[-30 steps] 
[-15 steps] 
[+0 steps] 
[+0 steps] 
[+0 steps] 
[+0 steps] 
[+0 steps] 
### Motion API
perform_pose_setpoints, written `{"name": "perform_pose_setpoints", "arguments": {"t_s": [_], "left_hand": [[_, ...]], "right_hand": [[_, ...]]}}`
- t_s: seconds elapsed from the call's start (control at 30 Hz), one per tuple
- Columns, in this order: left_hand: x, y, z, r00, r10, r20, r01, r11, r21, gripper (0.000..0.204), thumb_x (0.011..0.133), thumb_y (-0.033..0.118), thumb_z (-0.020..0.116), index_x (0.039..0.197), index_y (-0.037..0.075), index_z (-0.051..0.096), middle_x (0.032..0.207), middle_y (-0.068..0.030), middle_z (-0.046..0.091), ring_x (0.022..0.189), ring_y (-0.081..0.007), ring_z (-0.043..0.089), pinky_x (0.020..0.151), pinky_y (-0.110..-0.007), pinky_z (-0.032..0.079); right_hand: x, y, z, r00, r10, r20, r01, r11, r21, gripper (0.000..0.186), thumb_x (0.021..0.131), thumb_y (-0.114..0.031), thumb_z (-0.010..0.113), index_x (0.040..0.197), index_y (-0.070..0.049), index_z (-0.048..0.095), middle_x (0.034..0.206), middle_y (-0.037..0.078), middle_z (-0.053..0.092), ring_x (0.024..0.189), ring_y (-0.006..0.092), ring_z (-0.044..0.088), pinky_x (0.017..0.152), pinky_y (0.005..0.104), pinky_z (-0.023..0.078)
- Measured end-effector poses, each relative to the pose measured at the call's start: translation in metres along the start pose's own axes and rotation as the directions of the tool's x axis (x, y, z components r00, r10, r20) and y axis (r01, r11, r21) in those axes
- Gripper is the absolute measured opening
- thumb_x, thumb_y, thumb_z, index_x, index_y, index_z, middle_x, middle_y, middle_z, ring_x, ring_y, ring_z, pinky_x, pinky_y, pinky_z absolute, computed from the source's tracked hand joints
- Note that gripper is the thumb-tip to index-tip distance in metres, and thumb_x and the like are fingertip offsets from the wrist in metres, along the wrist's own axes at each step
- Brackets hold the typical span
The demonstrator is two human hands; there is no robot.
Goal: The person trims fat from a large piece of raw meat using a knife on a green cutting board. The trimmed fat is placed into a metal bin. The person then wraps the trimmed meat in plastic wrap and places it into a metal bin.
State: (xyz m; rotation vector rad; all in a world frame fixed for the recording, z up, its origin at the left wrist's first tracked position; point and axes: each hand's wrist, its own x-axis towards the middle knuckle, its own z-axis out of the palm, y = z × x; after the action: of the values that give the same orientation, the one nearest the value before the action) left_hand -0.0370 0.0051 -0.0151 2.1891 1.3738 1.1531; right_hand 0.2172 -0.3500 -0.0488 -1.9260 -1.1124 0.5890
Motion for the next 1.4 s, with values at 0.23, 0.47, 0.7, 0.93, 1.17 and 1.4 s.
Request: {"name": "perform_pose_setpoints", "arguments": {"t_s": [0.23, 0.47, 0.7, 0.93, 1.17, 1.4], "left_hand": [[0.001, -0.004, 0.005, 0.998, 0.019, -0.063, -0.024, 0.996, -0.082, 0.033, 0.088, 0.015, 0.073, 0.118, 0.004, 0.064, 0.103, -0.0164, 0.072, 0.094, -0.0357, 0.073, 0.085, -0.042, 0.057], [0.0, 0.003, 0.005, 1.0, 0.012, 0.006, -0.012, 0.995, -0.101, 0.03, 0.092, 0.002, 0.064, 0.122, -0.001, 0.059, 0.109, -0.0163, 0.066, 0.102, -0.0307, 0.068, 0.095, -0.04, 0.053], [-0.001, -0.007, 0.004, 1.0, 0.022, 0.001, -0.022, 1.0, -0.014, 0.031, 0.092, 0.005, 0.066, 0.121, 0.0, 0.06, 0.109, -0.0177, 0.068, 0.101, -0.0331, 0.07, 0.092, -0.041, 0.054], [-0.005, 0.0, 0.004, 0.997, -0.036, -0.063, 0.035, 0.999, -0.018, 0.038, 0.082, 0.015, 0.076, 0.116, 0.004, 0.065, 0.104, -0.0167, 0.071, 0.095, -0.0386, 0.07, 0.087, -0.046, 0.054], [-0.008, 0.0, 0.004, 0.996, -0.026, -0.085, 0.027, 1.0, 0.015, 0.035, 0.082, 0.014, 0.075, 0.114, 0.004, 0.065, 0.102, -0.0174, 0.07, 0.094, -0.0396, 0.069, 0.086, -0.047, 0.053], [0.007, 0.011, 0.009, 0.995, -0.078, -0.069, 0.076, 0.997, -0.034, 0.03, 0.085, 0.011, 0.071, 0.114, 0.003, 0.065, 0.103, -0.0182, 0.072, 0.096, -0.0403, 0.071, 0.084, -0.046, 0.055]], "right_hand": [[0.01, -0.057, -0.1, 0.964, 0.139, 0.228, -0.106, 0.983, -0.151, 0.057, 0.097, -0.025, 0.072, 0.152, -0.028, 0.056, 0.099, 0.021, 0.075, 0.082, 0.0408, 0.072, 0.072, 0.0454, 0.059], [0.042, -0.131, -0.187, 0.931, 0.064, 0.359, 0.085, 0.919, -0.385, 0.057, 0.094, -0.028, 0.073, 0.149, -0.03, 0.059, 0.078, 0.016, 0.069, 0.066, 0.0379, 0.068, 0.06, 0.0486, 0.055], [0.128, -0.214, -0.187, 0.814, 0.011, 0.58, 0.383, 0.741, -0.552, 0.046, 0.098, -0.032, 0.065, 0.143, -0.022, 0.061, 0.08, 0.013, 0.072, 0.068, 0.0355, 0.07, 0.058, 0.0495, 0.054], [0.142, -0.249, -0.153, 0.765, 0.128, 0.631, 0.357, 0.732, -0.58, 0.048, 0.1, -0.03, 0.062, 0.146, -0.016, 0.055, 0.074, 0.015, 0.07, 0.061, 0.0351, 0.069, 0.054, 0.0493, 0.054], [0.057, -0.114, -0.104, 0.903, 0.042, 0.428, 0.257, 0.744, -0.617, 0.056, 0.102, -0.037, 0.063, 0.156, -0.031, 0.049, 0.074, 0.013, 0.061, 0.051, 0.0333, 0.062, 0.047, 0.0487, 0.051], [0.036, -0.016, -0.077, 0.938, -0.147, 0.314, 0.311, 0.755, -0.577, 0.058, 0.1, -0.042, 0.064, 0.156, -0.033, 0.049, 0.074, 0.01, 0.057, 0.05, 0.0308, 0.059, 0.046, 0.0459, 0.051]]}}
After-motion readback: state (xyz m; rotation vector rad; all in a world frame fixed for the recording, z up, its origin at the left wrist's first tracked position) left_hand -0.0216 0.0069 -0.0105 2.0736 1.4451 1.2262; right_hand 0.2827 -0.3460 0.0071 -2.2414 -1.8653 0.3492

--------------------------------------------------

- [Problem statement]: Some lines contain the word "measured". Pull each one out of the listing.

- [Finished exercise]:
- Measured end-effector poses, each relative to the pose measured at the call's start: translation in metres along the start pose's own axes and rotation as the directions of the tool's x axis (x, y, z components r00, r10, r20) and y axis (r01, r11, r21) in those axes
- Gripper is the absolute measured opening

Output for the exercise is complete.